Written By Steve Niles
Art by Tony Harris
Letters by Bill Tortolini
Published by Image Comics
First issues are a balancing act. You want to tell your audience enough about what’s going on to get them interested, but not tell them so much that there isn’t a mystery going on. Really, it’s like a first date. You want to keep some mystery, but not so much that you come across as just being obtuse. Also don’t show her your Transformers collection too soon. Learned that one the hard way.
Although it does seem like a really nice comic, “Chin Music”, Written by Steve Niles and with art by Tony Harris, is getting a kiss on the cheek this evening, owing mostly to the fact that over the entire first issue it rarely, if ever, deigns to tell the reader just what the holy heck is going on.

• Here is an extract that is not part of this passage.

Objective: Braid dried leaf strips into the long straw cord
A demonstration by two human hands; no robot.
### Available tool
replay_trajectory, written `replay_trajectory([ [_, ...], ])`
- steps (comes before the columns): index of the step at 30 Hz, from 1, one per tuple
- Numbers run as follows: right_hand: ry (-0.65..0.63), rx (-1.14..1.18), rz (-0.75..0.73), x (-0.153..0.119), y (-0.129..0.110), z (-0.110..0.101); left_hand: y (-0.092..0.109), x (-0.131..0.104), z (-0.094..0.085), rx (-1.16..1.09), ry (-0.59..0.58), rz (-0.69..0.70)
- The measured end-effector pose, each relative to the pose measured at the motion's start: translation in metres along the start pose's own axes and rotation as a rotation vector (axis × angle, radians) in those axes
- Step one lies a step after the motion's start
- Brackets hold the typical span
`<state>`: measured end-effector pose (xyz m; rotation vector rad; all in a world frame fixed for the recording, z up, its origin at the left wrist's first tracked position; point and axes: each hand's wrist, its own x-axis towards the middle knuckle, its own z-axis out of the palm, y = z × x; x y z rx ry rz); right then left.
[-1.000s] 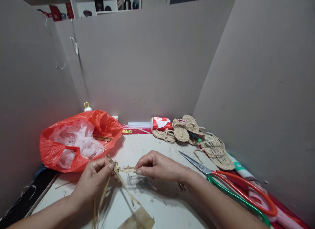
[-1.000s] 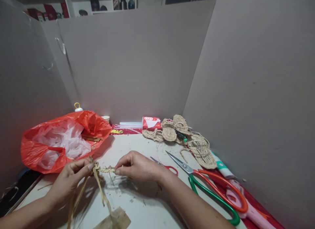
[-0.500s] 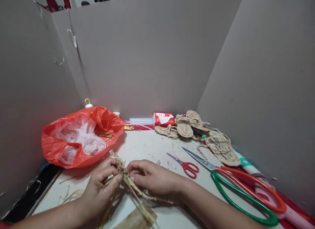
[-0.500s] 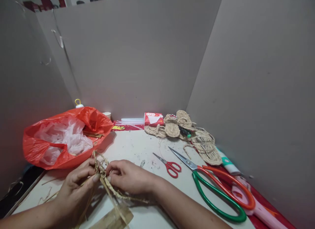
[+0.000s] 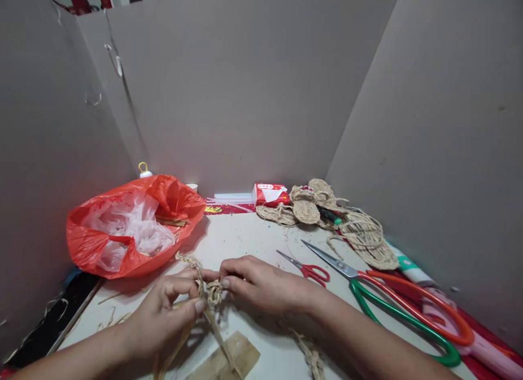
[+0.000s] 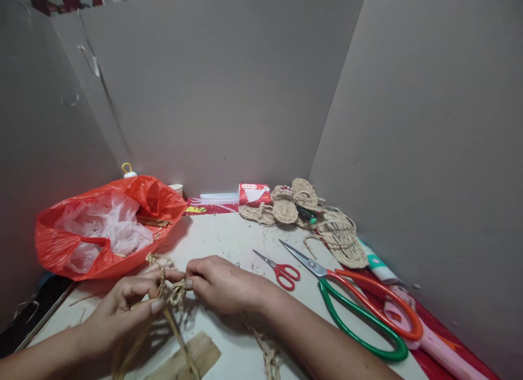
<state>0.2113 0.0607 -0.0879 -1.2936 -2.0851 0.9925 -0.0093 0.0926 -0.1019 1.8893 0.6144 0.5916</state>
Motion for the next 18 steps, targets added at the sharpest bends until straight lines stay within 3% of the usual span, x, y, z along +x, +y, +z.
replay_trajectory([
  [3,0.091,-0.044,0.017,-0.001,-0.001,-0.001,0.003,0.002,-0.004,-0.041,-0.016,-0.061],
  [9,0.130,0.175,0.190,0.007,-0.001,0.018,0.005,0.003,0.004,0.057,-0.003,0.064],
  [13,0.094,0.347,0.254,0.012,0.003,0.038,0.005,0.002,0.010,0.294,0.011,0.166],
  [18,0.152,0.359,0.255,0.013,0.001,0.046,-0.004,0.002,0.010,0.549,0.109,0.329],
])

Trying to recap the events of the issue would largely be a litany of “And then…someone does…something….for some reason”, which would be both boring and tedious. So here we go. The issue starts with some guy carving some magical symbols into a bullet and a table before firing said bullet out of his window. Cut to a fortune teller in Egypt who gets chased out of his stall by some evil looking robed guy before flying into the air and getting caught and turned into a messy skeleton by some more robed dudes. The guy’s still alive and they basically say “And let that be a lesson to you” before kicking him into the desert to crawl around for a while and then get run over by Eliot Ness. Yeah, no joke. So after they cart the body into town it vanishes into a puddle of goo, Eliot Ness walks off and has a drink and then some stuff involving Al Capone happens. That’s really it. Confused? Wondering what’s going on? Join the club, mac.
The issue tells the reader next to nothing about what’s actually going on, beyond the fact that it involves magic and gangsters. Is it an alternate history where Eliot Ness gets magic powers and kills Al Capone? Is Ness the main character? The fortune teller guy? Can we get a narration or some expositional dialogue or a helpful chicken who tells us what the butt is going in with Morse Code clucks?? Throw us a damn bone here, comic!

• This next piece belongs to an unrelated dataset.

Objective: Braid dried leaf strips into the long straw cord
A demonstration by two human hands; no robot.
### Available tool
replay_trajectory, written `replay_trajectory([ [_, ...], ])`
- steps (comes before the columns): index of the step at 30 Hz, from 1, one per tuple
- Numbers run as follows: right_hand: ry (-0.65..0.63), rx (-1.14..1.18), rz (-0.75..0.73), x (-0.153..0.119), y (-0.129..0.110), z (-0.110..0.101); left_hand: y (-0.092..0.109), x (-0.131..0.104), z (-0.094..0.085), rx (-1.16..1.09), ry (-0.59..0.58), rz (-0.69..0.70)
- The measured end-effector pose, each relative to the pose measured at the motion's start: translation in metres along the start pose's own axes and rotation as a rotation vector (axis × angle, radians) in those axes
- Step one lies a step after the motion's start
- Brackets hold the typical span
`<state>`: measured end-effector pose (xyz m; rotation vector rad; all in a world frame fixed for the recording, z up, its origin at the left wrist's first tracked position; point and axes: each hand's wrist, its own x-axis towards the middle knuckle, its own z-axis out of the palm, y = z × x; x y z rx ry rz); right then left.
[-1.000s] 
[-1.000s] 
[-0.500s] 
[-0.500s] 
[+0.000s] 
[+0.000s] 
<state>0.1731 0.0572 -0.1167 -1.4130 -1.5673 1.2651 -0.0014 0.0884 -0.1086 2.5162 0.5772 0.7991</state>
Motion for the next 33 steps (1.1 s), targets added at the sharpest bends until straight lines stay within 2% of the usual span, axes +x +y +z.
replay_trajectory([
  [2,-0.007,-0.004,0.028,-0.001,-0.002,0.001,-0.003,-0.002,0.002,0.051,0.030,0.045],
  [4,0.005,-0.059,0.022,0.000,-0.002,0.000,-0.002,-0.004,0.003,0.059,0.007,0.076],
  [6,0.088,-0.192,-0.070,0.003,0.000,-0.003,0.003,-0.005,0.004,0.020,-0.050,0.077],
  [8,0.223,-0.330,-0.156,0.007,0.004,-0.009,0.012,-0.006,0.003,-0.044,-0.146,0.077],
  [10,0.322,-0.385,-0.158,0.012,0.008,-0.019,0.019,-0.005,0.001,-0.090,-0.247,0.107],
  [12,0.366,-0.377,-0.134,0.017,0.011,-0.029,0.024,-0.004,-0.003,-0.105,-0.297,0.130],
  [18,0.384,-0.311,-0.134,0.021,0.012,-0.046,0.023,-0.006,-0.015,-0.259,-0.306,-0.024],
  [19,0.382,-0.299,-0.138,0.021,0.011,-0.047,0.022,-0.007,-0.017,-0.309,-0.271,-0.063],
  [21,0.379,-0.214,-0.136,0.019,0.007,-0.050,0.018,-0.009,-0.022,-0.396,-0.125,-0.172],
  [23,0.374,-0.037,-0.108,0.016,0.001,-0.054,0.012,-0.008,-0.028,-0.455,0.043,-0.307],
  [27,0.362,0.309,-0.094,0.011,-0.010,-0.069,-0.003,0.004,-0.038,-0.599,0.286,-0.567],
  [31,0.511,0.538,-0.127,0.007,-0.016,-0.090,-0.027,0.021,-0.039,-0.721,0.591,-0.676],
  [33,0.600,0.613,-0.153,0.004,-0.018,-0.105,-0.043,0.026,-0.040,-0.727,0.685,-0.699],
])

The artwork by Tony Harris is decent, though nothing amazing, high on details and a tad on the exaggerated side when it comes to faces. There’s a good sense of color, with pages usually having a dominant color motif to keep things from getting overwhelming.
“Chin Music” probably has a really interesting premise. It probably has a premise of some sort, anyway, though damned if it will tell us what it is. There are glimpses of something really interesting and original here, but an attitude of total negligence or indifference to the audience audience and an inability to just say what’s going on bring the whole endeavor down.